• **Task objective**
Repeat, exactly as written, the line with "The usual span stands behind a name" and every line that follows it in the material below, ending with the last.

• **Exercise data**
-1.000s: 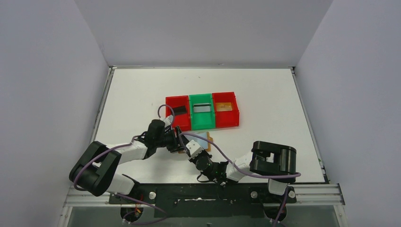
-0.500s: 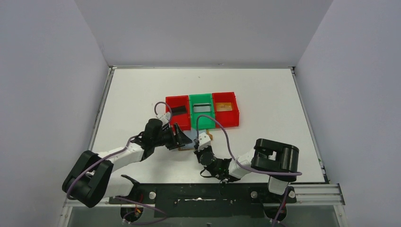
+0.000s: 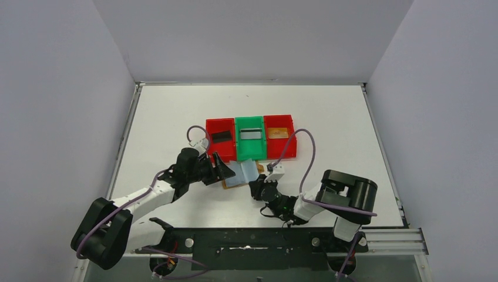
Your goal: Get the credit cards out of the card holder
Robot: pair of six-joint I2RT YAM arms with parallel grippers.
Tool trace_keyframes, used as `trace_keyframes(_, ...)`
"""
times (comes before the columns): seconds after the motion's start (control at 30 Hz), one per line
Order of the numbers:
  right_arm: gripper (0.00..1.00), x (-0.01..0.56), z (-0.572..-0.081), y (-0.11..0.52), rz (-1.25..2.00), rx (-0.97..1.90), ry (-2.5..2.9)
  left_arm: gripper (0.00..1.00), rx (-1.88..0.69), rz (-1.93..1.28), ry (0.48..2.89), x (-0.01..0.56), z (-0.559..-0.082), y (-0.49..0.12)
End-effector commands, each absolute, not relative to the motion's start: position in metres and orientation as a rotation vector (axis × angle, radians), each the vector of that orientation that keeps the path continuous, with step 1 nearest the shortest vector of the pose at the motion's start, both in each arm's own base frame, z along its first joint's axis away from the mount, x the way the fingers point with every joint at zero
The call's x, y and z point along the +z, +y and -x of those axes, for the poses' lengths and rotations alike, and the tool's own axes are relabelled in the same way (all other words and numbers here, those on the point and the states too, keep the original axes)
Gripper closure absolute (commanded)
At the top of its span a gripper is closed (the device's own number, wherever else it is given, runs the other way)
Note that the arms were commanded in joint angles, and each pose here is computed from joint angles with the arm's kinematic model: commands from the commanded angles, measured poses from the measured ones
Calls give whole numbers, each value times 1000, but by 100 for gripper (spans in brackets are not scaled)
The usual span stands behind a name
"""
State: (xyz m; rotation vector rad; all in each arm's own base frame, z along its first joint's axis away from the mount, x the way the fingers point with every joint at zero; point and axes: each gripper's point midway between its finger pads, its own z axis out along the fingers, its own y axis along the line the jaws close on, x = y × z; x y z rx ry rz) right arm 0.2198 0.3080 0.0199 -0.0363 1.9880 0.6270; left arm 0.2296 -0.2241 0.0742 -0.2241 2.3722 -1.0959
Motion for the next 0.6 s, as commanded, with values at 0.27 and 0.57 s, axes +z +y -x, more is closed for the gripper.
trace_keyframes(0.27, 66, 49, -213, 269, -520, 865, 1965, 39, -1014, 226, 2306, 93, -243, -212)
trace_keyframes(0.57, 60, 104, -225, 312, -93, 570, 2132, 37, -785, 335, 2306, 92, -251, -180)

• **Result below**
The usual span stands behind a name
"""
State: (xyz m; rotation vector rad; all in each arm's own base frame, z along its first joint's axis away from the mount, x the way the fingers point with every joint at zero; point and axes: each gripper's point midway between its finger pads, its own z axis out along the fingers, its own y axis along the line the jaws close on, x = y × z; x y z rx ry rz) right arm 0.2198 0.3080 0.0199 -0.0363 1.9880 0.6270; left arm 0.2296 -0.2241 0.0742 -0.2241 2.3722 -1.0959
Motion for the next 0.6 s, as commanded, with values at 0.27 and 0.57 s, axes +z +y -x, more is closed for the gripper.
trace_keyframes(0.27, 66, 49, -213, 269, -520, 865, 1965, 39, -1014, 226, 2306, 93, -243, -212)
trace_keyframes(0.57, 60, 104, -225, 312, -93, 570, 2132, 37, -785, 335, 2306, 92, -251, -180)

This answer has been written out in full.